花言葉のメッセージ。本能のままに求め合う、甘い雨の夜。 (Page 2)

「狭いですけど、どうぞ」

商店街を抜けてすぐに彼の家はあった。

綺麗に片付けられた部屋へと案内される。

貸してもらったバスタオルに身を包み、出してもらったホットミルクティーで冷えた身体を温める。

「一人暮らしで…味気ない部屋でごめんなさい」

『そんなこと!突然入れてもらってごめんね』

「僕が呼んだんですから!あ、そういえば、この前買って下さった花、咲きました?」

『綺麗に咲いたよ。すっごくいい香りで。でもあっという間に散ってしまって、もう少し見ていたかったなぁ…』

「月下美人はたった一晩で散ってしまう、そういう花なんです。短い命だからこそ美しいし、その儚さが神秘的で僕は好きなんですけどね』

『ほんと、詳しいね』

「花屋ですから。
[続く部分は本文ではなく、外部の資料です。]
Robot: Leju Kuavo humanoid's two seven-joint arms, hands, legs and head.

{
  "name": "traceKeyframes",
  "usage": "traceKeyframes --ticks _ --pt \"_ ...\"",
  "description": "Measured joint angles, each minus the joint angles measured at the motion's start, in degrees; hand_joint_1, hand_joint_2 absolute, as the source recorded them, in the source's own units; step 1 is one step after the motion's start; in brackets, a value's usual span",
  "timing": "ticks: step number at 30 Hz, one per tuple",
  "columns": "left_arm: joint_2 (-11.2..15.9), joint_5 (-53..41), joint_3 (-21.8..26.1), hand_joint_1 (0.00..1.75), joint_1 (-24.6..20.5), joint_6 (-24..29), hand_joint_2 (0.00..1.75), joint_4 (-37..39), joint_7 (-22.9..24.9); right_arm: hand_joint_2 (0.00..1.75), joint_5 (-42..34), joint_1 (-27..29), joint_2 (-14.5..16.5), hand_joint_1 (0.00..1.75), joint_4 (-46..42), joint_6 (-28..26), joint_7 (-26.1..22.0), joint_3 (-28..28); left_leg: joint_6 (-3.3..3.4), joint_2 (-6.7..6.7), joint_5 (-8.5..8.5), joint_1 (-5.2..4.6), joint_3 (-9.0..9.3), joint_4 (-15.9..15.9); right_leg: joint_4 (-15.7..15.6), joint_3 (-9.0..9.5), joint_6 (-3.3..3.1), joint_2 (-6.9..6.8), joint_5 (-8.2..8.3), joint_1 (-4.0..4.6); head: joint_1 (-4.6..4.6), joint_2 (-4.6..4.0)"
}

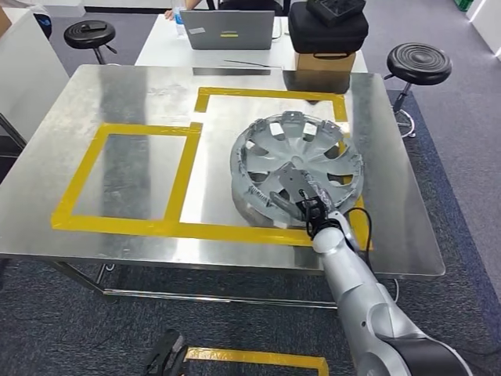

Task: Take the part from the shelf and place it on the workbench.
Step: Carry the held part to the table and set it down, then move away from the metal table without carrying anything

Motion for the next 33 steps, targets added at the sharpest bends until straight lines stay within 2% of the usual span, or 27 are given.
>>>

美月さん、月下美人の花言葉、僕が言ったの覚えてますか?」

『”ただ一度だけ会いたくて”、“儚い恋”…だったかな?』

「正解です。でも実は、他にもあるんです。何だと思います?」

『うーん、なんだろう?』

「隠れた花言葉は、“危険な快楽”」

優しい彼には似合わない言葉にドキっとした。

*****

『それは…知らなかった…』

「みなさん花を買う時、知らず知らず自分が求める花を選んでるんです。」

整った綺麗な顔が近付いてきたかと思うと…。

『ん…』

突然柔らかな唇に唇を塞がれ、そのまま胸を持ち上げるように揉みはじめる。

『ひぁっ…んッ…ぁ…、』

どきっと跳ねる心臓。

あまりにも性急な彼の行為に、頭と心が追いつかない。

『ちょっ…待っ…』

「美月さんの欲求不満、僕が満たしてあげますよ」

『え…』

「美月さん、僕を受け入れてくれませんか?」

『涼くん!?』

「家に来るのを拒まなかったのって、僕に少しは興味があったからじゃないんですか?」

…図星。

毎回あの花屋さんを訪れていたのは、涼くんに会いたいという私の下心があったから…。

「美月さんが欲しい…」

熱い視線に私の心は完全に奪われてしまった。

互いの濡れた服同士が張り付いて、涼くんの体温が伝わってくる。

『私も…涼くんが、欲しい…』

二度目の口づけは私から。

重なり合う唇が、甘い時間のはじまりを告げた。